Content curation simply means finding other content across the web that is related to whatever it is that you’re discussing (in your case, something about your college or University). Typically marketing departments will read and find content, put the links together in the form of a list, and then write their own, original little blurb about each piece of content (more about this later). This makes one new and original piece of content for you, yet it uses the information of others. As long as you include the links back to the content, you’re completely following the rules. A few reasons this will benefit your college or university includes:

  • Increase Quality Quantity. This might sound like a tongue twister, but all it means is that you will be able to produce more content of quality. Curating content is quality if done correctly, yet it doesn’t take much time. This way you can push out content faster and more often than you ever could before. A good rule of thumb is to produce one content curation piece for every five pieces of content you’ve created. In other words, don’t overdo it.
  • Improves Relationships. When you link back to another piece of content, that person, company, or school will surely be thrilled. This helps you build relationships, so if something ever comes up in the future, you’ll have like-minded schools there to help and offer advice. In some cases you could be promoting another school over your own school with this strategy, so you want to make sure you only choose pieces that compliment your school, not compete with it (more about this in the last section).
  • Gain Credibility and Knowledge. You can learn a lot from other sources, so you not only gain knowledge, but you prove that you’re learning from others. This looks good in the eyes of those looking to choose a school and helps to give you credibility.

So why use content curation when content creation is still best? The biggest reason that content curation is useful is because it takes less time. If you simply don’t have the time and/or the resources to create enough quality content, curation is the next best thing.

4 Steps to Get You Started with Content Curation for Higher Education

Step #1: Determine what you want to gain out of curating content.

What you want out of content curation will help you determine what types of content you will want to include. For example, if you want to earn more links, consider curating content from higher education websites (like Dote Du Guru). If you want to highlight the accomplishments of your college or University, check out local papers and any stories written about your institution.

Step #2: Find the content to curate.

Obviously, you then have to set out to find the content you want to curate. I find that the best content curation pieces are those that you find naturally. Whenever you’re searching around the Internet and see something interesting, make a note of it. Going out for 20 minutes to specifically find articles doesn’t always produce the best piece.

Step #3: Put the content links together and form your own angle and opinions.

As discussed in the last section, many content curators take all of the different links and then write their own personal blurb on each section. This lets your writers know what they can expect from the link as well as why you picked it as something future students, current students or staff at your school would enjoy. It gives you a voice, which is something you don’t get quite as often as when you’re creating your own content.
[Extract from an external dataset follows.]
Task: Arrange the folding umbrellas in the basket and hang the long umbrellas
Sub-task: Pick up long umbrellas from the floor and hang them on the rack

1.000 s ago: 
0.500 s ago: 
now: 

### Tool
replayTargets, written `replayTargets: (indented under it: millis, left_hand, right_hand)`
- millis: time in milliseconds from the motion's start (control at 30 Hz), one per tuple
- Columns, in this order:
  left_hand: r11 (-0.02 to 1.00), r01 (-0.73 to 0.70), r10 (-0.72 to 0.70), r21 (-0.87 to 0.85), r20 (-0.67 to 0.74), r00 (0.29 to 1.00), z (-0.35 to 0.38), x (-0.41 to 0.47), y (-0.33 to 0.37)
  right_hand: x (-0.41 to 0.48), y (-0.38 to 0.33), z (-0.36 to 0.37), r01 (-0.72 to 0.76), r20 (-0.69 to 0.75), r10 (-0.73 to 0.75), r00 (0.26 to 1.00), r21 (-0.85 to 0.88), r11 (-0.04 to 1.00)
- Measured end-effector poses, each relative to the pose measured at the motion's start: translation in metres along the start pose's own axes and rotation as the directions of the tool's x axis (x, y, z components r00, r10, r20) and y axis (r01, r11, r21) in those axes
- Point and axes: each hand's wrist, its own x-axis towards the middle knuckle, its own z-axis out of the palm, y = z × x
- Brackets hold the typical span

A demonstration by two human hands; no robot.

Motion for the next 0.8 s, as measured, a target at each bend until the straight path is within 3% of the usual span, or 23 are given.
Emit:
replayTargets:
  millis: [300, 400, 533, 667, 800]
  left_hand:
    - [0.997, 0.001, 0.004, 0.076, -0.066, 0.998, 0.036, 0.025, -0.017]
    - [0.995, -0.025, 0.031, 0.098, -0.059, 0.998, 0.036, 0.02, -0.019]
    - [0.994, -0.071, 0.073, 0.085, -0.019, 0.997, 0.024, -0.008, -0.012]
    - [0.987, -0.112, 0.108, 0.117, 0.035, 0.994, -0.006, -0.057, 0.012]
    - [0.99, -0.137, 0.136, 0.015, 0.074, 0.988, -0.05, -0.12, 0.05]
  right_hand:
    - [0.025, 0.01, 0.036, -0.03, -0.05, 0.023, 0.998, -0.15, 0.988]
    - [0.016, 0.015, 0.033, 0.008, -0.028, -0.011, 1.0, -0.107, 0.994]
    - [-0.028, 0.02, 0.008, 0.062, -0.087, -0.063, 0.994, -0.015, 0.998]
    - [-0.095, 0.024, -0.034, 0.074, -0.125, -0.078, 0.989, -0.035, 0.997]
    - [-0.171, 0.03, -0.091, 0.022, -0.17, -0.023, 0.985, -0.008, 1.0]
Step #4: Share the piece across your social channels or college or University website.

Once the article is written, be sure to share it! This content is the same as any other piece of content and should be shared amongst staff and students.

Has your college or University marketing department ever dabbled in content curation? How do you think this could benefit higher education specifically? Let us know your thoughts in the comments below.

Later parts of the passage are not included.